Born in Liberty, Missouri, to Kelly and Lesa Groom, Groom attended Liberty High School where she led the girls' soccer team to a state championship and was named Missouri's Player of the Year in 2010. She was named Gatorade Missouri Player of the year twice in 2010 and 2011. Groom was a NSCAA High School Girls' All-America Soccer Team selection and named NSCAA State Player of the Year in 2010. In 2011, she was named All-American by ESPN Rise.

== College career ==
Groom played collegiate soccer with Texas A&M Aggies. She capped a decorated college career with 16 goals and seven assists in 26 matches in 2014. She ranked third in the Southeastern Conference and 19th in the nation for goals, which helped her win the SEC Offensive Player of the Year award. She recorded 41 goals and 25 assists in 84 career matches for the Aggies.

==Club career==
Groom was selected by FC Kansas City as the 12th overall pick of the 2015 NWSL College Draft. She made her debut for Kansas City against Sky Blue FC on April 12, 2015. She scored her first goal for Kansas City in a 0–2 win over Houston Dash on May 2, 2015. Groom was named Player of the Week for week 13 of the 2015 National Women's Soccer League season after recording one goal and two assists against the Boston Breakers. She was also named the team's rookie of the year for 2015. Groom appeared in the 2015 NWSL Championship game as a second-half substitute, FC Kansas City won the Championship with a 1–0 win over the Seattle Reign.

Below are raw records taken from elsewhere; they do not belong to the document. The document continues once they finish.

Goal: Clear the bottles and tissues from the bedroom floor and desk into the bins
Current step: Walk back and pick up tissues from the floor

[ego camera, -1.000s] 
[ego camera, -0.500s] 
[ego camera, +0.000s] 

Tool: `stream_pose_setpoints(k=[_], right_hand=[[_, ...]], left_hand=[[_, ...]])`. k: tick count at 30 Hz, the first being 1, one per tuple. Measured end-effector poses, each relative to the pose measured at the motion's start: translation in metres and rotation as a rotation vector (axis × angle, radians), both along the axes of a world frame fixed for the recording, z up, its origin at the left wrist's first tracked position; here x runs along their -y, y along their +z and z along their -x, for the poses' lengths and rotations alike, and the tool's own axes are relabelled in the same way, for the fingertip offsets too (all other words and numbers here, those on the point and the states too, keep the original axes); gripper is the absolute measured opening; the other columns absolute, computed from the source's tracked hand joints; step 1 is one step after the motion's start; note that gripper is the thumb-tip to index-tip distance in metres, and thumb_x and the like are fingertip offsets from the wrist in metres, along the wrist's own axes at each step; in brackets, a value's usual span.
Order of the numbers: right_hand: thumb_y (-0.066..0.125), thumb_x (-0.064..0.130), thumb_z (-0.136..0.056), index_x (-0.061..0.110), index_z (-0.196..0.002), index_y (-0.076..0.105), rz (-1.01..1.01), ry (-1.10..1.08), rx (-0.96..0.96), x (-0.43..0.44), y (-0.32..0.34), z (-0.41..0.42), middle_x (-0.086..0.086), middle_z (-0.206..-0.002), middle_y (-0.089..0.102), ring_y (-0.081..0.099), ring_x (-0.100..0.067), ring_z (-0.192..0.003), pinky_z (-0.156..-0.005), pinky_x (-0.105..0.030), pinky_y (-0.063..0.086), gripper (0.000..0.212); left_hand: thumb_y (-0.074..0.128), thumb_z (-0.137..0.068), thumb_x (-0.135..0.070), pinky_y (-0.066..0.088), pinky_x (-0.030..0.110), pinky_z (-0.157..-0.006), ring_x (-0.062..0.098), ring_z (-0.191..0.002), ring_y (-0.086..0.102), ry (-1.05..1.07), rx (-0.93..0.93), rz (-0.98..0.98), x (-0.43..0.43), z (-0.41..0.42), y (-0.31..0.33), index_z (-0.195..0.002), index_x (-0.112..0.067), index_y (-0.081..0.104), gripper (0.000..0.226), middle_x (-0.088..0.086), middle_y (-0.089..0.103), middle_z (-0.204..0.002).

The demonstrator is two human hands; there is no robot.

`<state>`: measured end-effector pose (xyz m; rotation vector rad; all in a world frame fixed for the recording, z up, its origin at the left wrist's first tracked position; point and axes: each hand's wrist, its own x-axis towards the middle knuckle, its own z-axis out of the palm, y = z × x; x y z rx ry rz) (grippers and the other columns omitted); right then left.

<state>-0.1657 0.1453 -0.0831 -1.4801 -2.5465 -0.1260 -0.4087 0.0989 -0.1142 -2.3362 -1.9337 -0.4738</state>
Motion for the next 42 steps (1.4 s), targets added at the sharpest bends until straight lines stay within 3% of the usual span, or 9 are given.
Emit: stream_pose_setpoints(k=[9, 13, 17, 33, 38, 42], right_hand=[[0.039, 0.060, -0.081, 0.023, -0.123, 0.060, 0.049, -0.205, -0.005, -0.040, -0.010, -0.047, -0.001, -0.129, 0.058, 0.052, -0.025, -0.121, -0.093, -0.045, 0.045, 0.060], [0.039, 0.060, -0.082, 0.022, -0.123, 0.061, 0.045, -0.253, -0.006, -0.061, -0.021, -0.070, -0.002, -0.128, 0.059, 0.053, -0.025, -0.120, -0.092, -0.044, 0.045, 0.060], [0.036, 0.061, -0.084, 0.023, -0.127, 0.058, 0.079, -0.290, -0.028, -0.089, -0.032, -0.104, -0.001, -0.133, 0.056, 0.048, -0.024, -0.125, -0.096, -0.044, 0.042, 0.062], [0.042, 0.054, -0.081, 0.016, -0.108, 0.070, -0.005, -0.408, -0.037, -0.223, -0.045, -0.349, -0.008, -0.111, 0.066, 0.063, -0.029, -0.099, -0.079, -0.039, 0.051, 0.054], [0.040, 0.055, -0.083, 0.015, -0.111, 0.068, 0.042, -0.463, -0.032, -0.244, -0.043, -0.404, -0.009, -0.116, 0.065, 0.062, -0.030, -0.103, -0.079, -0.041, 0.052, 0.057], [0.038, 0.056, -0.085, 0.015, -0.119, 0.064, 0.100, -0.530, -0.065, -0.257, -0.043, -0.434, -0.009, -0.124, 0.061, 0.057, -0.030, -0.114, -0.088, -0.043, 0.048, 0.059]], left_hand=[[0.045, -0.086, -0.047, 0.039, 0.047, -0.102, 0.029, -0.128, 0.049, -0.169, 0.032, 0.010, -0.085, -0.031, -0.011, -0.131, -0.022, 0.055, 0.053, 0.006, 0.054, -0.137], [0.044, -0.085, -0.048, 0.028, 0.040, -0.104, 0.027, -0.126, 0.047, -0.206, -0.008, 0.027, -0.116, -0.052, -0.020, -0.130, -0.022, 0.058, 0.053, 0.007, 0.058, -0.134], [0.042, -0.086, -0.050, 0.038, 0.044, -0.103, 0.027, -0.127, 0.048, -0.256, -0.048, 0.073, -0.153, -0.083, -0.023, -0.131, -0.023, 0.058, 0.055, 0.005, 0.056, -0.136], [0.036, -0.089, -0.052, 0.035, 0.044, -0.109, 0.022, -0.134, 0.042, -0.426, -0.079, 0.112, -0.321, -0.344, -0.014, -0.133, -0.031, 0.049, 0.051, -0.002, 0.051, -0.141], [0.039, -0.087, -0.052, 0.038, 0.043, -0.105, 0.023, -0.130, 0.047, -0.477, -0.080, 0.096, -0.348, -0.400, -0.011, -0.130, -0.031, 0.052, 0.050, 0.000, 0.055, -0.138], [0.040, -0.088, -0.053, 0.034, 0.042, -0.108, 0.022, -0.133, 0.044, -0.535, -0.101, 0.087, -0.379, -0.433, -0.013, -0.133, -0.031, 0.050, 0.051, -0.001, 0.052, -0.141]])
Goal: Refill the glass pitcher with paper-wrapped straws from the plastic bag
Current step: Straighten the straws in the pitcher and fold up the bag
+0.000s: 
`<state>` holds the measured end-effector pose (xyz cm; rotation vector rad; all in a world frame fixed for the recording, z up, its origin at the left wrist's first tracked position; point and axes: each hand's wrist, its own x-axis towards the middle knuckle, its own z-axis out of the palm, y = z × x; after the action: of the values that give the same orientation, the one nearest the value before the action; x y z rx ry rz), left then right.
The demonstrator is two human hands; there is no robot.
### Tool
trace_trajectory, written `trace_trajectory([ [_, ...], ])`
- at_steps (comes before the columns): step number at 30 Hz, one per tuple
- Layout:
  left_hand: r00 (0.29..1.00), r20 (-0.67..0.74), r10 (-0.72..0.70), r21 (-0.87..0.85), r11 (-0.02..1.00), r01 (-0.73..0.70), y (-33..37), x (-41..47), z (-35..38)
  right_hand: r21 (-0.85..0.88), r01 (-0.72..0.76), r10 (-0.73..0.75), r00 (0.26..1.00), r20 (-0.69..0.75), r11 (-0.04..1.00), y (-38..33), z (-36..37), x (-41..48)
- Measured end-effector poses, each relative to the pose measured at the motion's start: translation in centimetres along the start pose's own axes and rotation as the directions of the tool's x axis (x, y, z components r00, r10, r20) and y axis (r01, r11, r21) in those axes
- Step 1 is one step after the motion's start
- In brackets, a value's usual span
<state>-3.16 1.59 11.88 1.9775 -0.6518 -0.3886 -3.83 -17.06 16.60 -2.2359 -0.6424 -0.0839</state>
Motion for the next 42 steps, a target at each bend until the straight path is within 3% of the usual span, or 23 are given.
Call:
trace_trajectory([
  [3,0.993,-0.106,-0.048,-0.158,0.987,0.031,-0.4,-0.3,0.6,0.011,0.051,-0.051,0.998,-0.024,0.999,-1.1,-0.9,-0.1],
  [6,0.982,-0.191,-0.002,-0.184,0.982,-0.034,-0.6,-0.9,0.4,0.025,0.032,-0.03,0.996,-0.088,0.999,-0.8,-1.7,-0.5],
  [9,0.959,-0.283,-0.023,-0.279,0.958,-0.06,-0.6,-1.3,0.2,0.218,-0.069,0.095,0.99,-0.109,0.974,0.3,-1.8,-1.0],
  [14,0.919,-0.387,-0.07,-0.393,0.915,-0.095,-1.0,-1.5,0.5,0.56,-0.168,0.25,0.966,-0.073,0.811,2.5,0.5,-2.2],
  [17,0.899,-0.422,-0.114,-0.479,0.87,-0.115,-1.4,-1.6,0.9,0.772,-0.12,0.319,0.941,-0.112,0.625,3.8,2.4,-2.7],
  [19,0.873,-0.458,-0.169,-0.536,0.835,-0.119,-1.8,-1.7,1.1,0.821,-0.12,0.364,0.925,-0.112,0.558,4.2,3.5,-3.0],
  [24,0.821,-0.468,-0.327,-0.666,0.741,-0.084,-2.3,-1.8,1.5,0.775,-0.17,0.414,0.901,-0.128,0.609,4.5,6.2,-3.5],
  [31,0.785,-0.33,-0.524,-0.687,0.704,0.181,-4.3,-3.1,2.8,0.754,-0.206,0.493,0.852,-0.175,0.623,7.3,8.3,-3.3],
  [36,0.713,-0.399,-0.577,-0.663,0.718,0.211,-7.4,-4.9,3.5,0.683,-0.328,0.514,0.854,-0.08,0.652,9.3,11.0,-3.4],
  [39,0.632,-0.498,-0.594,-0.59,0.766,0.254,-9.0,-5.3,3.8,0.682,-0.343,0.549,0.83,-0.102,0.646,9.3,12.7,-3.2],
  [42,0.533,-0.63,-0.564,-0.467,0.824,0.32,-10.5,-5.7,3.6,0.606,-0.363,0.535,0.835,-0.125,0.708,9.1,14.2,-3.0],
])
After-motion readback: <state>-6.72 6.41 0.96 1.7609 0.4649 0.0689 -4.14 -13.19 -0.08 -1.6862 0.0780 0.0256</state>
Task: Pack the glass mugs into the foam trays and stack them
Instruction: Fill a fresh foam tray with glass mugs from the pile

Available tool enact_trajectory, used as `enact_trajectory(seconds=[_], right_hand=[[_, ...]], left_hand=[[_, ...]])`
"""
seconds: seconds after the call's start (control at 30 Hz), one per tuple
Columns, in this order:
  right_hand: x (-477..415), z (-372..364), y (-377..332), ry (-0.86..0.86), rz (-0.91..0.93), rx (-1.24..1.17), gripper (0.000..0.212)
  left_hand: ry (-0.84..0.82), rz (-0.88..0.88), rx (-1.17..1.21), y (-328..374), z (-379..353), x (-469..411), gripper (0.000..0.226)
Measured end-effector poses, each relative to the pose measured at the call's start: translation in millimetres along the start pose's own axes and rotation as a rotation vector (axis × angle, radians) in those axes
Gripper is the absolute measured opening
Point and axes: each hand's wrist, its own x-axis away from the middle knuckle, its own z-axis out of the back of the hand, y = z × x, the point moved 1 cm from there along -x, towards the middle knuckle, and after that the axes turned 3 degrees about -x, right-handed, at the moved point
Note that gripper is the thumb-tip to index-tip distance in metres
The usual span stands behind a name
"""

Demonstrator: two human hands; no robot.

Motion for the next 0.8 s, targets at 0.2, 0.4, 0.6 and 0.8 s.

On December 29, 2017, it was announced that Utah Royals FC had traded Groom along with teammate Christina Gibbons to Sky Blue FC and the no. 4 overall selection in the 2018 NWSL College Draft. The New Jersey club has acquired the players in exchange for the defender Kelley O'Hara, midfielder Taylor Lytle and the no. 25 overall pick in the 2018 NWSL College Draft.

On January 15, 2019, Reign FC acquired Groom from Sky Blue FC.

On February 3, 2020, Houston Dash acquired Groom, Megan Oyster, and a conditional draft pick from Reign FC in exchange for Sofia Huerta and Amber Brooks.

Groom signed with the Chicago Red Stars (later named Chicago Stars FC) in January 2024. She recorded 31 appearances and 2 goals across two seasons before departing from Chicago at the end of 2025.

In January 2026, Groom signed with USL Super League club Carolina Ascent.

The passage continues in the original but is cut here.